EXERCISE DETAILS: Retype, exactly and completely, the listing that comes next, skipping its images.
<<<<
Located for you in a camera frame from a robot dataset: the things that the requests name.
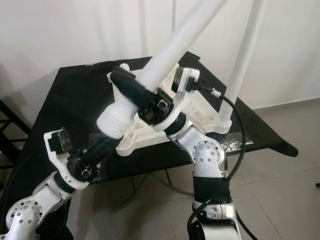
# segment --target black table
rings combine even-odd
[[[226,86],[206,69],[199,59],[198,56],[187,52],[179,64],[181,67],[199,69],[200,81],[224,93]],[[121,63],[127,63],[131,70],[142,69],[149,60],[150,57],[144,57],[59,69],[16,164],[15,178],[11,188],[6,188],[3,194],[8,196],[8,201],[6,209],[1,210],[2,224],[6,216],[3,213],[8,211],[8,206],[31,195],[33,189],[55,171],[46,151],[39,151],[45,148],[44,133],[65,127],[70,132],[72,145],[75,148],[87,146],[90,135],[100,132],[96,126],[97,118],[114,101],[112,86],[106,83],[106,74]],[[219,111],[220,99],[208,92],[201,92],[201,94],[216,111]],[[235,106],[241,114],[247,136],[253,142],[247,145],[247,152],[270,148],[287,156],[298,155],[298,150],[294,146],[283,140],[239,98]],[[231,120],[233,124],[228,134],[209,133],[208,136],[223,142],[230,135],[240,133],[240,126],[234,114]],[[114,154],[102,163],[100,179],[114,180],[190,163],[188,155],[171,142],[137,149],[127,157],[120,157],[114,151]],[[68,209],[66,205],[45,219],[39,229],[44,239],[51,239],[61,229],[61,235],[57,239],[72,239],[68,229],[62,228],[65,225],[64,220]]]

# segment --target white wall
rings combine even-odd
[[[196,0],[179,0],[179,19]],[[228,83],[252,0],[228,0],[191,47]],[[33,124],[59,67],[154,54],[172,0],[2,0],[0,97]],[[320,97],[320,1],[269,0],[241,97],[252,108]]]

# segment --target tiled floor
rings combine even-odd
[[[269,149],[246,154],[231,182],[243,221],[259,240],[320,239],[320,100],[257,110],[284,139],[299,149],[296,158]],[[237,156],[229,159],[234,164]],[[175,187],[192,191],[191,165],[169,169]],[[166,179],[164,171],[156,173]],[[136,176],[138,184],[142,176]],[[101,183],[72,199],[68,227],[75,240],[186,240],[192,198],[175,193],[151,175],[121,211],[132,193],[131,178]],[[242,239],[250,239],[241,230]]]
>>>>
YOUR SOLUTION:
Located for you in a camera frame from a robot dataset: the things that the requests name.
# segment --target black table
rings combine even-odd
[[[226,86],[206,69],[199,59],[198,56],[187,52],[179,64],[181,67],[199,69],[200,81],[224,93]],[[121,63],[127,63],[131,70],[142,69],[149,60],[150,57],[144,57],[59,69],[16,164],[15,178],[11,188],[6,188],[3,194],[8,196],[8,201],[6,209],[1,210],[2,224],[6,216],[3,213],[8,211],[8,206],[31,195],[33,189],[55,171],[46,151],[39,151],[45,148],[44,133],[65,127],[70,132],[72,145],[75,148],[87,146],[90,135],[100,132],[96,126],[97,118],[114,101],[112,86],[106,83],[106,74]],[[219,111],[220,99],[208,92],[201,92],[201,94],[216,111]],[[235,106],[241,114],[247,136],[253,142],[247,145],[247,152],[270,148],[287,156],[298,155],[298,150],[294,146],[283,140],[239,98]],[[231,120],[233,124],[228,134],[209,133],[208,136],[223,142],[230,135],[240,133],[240,126],[234,114]],[[114,154],[102,163],[100,179],[114,180],[190,163],[188,155],[171,142],[137,149],[127,157],[120,157],[114,151]],[[68,209],[66,205],[45,219],[39,229],[44,239],[51,239],[61,229],[61,235],[57,239],[72,239],[68,229],[62,228],[65,225],[64,220]]]

# segment --target white wall
rings combine even-odd
[[[196,0],[179,0],[179,19]],[[228,83],[252,0],[228,0],[191,47]],[[33,124],[59,67],[154,54],[172,0],[2,0],[0,97]],[[320,97],[320,1],[269,0],[241,97],[252,108]]]

# segment --target tiled floor
rings combine even-odd
[[[269,149],[246,154],[231,182],[243,221],[259,240],[320,239],[320,100],[257,110],[284,139],[299,149],[296,158]],[[237,156],[229,159],[234,164]],[[175,187],[192,191],[191,165],[169,169]],[[166,179],[164,171],[156,173]],[[136,176],[138,184],[142,176]],[[101,183],[72,199],[68,227],[75,240],[186,240],[192,198],[175,193],[151,175],[121,211],[132,193],[131,178]],[[242,239],[250,239],[241,230]]]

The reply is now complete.